Socorristas buscam sobreviventes. Ao contrário do terremoto de agosto, que matou 20 mil, imprensa elogia rapidez das autoridades
France PresseDramaCriança é resgatada em Duzce, epicentro do terremoto. Cúpula para a Segurança e Cooperação na Europa, a partir de quinta em Istambul, está confirmada

France Press
De Duzce, Turquia
As equipes de resgate turcas trabalhavam ontem, às pressas, para resgatar entre os escombros os sobreviventes do intenso terremoto que atingiu, na sexta-feira, o Noroeste do país, o segundo em menos de três meses, matando pelo menos 320 pessoas e deixando mais de 1,6 mil feridos, segundo o último balanço oficial provisório.
O terremoto, de 7,2 graus na escala Richter, aconteceu às 19 horas (15h de Brasília) e seu balanço definitivo deve ser bastante inferior ao de 17 de agosto, de 7,4 graus, que surpreendeu os habitantes em pleno sono e matou 20 mil pessoas.
O governo turco reagiu com rapidez e enviou ao local ambulâncias, médicos e enfermeiros, hospitais de campanha, geradores e medicamentos, segundo um comunicado do Centro de Crises do Governo, reaberto imediatamente depois da catástrofe.
Até ontem no início da tarde, 14 pessoas foram resgatadas entre os escombros dos prédios em Duzce, epicentro do terremoto, e em Kaynasli, a 15 km a Leste, informaram as equipes de socorro.
Em Kaynasli, os bombeiros turcos e húngaros resgataram 12 pessoas de um prédio de três andares, onde também funcionava um café, que reunia de 30 a 40 pessoas, todas acompanhando a transmissão da partida de futebol entre Turquia e Polônia, segundo a agência Anatólia.
Em Duzce, foram retirados dois homens de um edifício de 5 andares, onde também podem estar soterradas cerca de 60 pessoas, comentaram vários testemunhas.
Ao contrário do que ocorreu no terremoto de agosto, a imprensa turca elogiava, ontem, a rapidez das equipes de socorro e o trabalho do governo e dos militares diante da tragédia.
‘‘Desta vez não se cometeram erros’’, resumia o jornal ‘‘Milliyet’’.
Vários soldados se encontravam entre os primeiros socorristas a chegar ao local da tragédia, constatou a AFP.
Mas desta vez, apesar de a eletricidade ter sido cortada, a rede telefônica não ficou completamente muda e a zona atingida não ficou ilhada do resto do mundo, como aconteceu em agosto, facilitando os trabalhos de resgate.
Ainda assim, as autoridades tomaram a precaução de fechar as estradas, para evitar engarrafamentos que pudessem atrapalhar as operações de socorro.
Diversos viadutos ficaram danificados e a estrada Bolu-Duzce desmoronou em alguns trechos.
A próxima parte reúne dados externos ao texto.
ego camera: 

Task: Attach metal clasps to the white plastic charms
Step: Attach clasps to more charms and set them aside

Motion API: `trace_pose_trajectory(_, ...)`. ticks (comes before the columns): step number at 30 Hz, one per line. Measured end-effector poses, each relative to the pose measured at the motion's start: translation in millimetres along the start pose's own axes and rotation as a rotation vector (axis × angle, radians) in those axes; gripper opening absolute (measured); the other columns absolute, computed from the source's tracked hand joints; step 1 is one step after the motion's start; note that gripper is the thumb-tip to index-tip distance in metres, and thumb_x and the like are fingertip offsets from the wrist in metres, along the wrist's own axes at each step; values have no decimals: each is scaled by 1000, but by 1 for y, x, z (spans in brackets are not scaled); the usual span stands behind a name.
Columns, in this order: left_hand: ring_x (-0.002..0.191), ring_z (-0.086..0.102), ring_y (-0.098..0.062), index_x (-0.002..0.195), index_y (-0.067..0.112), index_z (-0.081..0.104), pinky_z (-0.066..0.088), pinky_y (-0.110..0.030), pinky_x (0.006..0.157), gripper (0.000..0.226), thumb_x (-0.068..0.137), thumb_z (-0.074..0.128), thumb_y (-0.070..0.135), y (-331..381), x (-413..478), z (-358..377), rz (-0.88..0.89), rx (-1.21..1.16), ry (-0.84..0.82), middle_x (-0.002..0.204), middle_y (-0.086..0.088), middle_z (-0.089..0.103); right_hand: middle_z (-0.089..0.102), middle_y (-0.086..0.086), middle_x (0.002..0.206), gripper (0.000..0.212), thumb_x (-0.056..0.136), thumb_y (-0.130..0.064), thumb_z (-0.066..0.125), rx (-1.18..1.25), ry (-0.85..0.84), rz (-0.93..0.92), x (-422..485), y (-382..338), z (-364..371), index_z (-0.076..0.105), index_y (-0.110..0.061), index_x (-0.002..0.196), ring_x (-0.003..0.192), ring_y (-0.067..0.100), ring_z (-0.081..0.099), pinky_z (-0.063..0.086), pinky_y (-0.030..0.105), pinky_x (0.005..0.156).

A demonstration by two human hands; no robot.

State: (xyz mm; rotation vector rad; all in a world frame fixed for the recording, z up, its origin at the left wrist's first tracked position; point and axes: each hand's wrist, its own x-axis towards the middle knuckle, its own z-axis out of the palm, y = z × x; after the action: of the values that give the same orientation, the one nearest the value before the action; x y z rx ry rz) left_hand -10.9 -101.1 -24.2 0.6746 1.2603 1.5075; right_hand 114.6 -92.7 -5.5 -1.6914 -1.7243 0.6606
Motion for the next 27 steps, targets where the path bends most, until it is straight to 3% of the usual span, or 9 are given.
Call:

Cerca de 150 prédios ficaram destruídos.
As imagens aéreas da cadeia de televisão NTV, na manhã de ontem, mostravam graves danos e dezenas de imóveis destruídos. Em Duzce, o velho hospital desmoronou, enquanto que os edifícios mais novos ficaram rachados.
A Turquia solicitou ajuda a vários países: Grécia, Argélia, Israel, Bulgária, Ucrânia, Romênia, República Tcheca, França, Suíça, Alemanha, Itália e Dinamarca.
O epicentro do terremoto foi localizado a menos de 300 km a Leste de Istambul, onde deve ser inaugurada, na quinta-feira, uma cúpula da Organização para a Segurança e Cooperação na Europa (OSCE), cuja realização está garantida, segundo o presidente turco Suleyman Demirel.